Page MenuHomePhabricator

Decommission Session Length v1
Open, LowPublic

Description

Background

In 2020, Product Analytics, Data Engineering, and Product Infrastructure (disbanded since then) teams collaborated on T267494, the outcome of which was a dataset – Session Length (v1) – that would enable us to start understanding how long users interact with our products on the web. The work was part of a program called Better Use Of Data. A side-effect of this work was a session identifier which reset after a certain period of inactivity, and we use this identifier today in performer_active_browsing_session_token contextual attribute.

Version 1 of the session length dataset was very minimal and was mostly a proof of concept for a privacy-preserving, identifier-less way to calculate what was at the time a very standard metric of Internet user behavior.

Furthermore, the metric as-is is not viable as a core or essential metric for Consumer Experience (WE3) work for the following reasons:

  • Limited history available; the data only goes back to 2021 and that makes it hard to understand changing trends
  • Low granularity: we currently can’t segment the data by region (this is the biggest blocker to using it now), type of visitor (e.g. new vs returning), pages visited, features used, etc.
  • The data needs more analysis and maintenance.

See also: thread in #product-tech-dept Slack channel.

Wiki Experiences 3 (Consumer Experiences) is more interested in reader retention, and their experiments are focused on increasing retention rate. Now, it may be that session length is correlated with retention, but the high-level dataset will not help us with this. Instead, we would need to measure session length within the same experiments that we measure reader retention, and analyze that data. We do not need Session Length v1 data to do that.

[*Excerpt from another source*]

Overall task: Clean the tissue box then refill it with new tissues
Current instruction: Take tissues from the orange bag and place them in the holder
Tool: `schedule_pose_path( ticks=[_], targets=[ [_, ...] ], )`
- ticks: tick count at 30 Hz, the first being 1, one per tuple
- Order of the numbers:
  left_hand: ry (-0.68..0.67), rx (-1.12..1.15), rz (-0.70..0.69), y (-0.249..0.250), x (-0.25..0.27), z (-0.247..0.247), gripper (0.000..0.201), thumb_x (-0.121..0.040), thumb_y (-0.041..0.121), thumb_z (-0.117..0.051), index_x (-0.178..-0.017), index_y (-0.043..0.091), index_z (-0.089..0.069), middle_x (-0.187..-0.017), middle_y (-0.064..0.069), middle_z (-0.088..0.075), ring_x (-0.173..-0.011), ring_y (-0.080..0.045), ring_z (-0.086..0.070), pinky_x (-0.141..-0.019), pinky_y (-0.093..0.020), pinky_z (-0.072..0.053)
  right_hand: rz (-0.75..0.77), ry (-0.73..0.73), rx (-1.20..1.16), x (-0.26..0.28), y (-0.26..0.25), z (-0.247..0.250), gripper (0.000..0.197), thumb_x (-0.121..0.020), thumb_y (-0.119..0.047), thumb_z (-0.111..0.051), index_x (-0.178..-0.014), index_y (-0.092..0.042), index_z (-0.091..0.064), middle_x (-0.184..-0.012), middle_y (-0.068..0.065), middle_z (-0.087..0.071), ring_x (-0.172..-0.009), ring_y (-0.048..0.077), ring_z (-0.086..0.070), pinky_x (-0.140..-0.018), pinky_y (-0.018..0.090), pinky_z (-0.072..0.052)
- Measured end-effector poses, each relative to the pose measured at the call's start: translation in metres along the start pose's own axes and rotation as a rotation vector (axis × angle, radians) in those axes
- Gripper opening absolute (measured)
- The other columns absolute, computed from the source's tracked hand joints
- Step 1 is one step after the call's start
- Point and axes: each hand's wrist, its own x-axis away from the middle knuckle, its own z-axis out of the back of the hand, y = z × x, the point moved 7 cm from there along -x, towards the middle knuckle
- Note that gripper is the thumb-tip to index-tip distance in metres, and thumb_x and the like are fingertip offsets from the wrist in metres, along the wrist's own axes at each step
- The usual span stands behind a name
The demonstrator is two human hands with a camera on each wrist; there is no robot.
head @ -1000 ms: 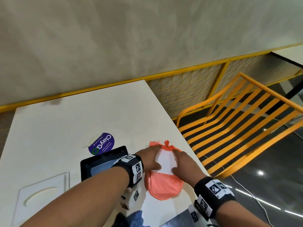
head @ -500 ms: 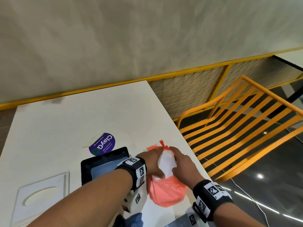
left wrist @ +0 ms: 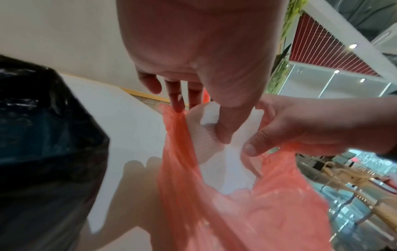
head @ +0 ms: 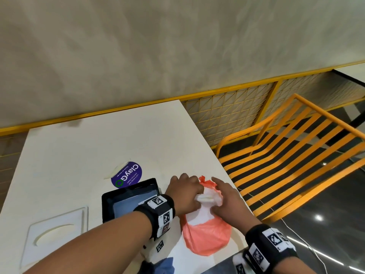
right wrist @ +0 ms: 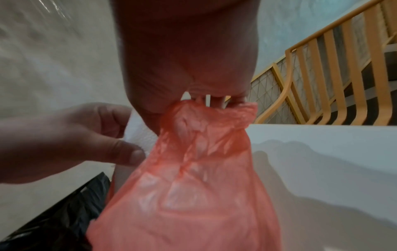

We collect 95M session tick events per day. We should stop that data collection and we should reconsider:

  • Whether session length is an important means for us to understand user engagement
  • What session length data should look like (what dimensions it should have, how experiment-friendly it is) to provide product managers what they need to understand user engagement
NOTE: We still want the session tick instrument's regulator to be active, because performer.active_browsing_session_token contextual attribute is a session identifier that resets after a certain period of inactivity, unlike performer.session_id which is based on MW session ID. So we should disable data collection, but not tick and session reset browser events that instruments can and do subscribe to. In fact, we want to bring the core logic of the instrument into our SDKs and tools. This work is captured in T284223: Create the TimedTick instrumentation component, as part of T406261: [EPIC] SDS 2.4.3 Create a suite of standard metrics to use in experiments.

Acceptance criteria

Event Timeline

  1. I'm not quite understanding all the relationships between session tick, session length, and active browsing session token. If we decommission mediawiki.client.session_tick, then how do we maintain performer.active_browsing_session_token? Do you have a visual that could map the dependencies?
  1. Session length would be a great metric to have defined in our catalog for experiments, to use as a guardrail in experiments
  1. If we turn this off, then do we lose everything we had before? You mention:

Limited history available; the data only goes back to 2021 and that makes it hard to understand changing trends

but we're eliminating a method and introducing a new one, which makes it _really_ hard to understand changing trends! Or is your point that we really shouldn't use this for trends because of low granularity and data analysis/maintenance so the time period is kind of besides the point.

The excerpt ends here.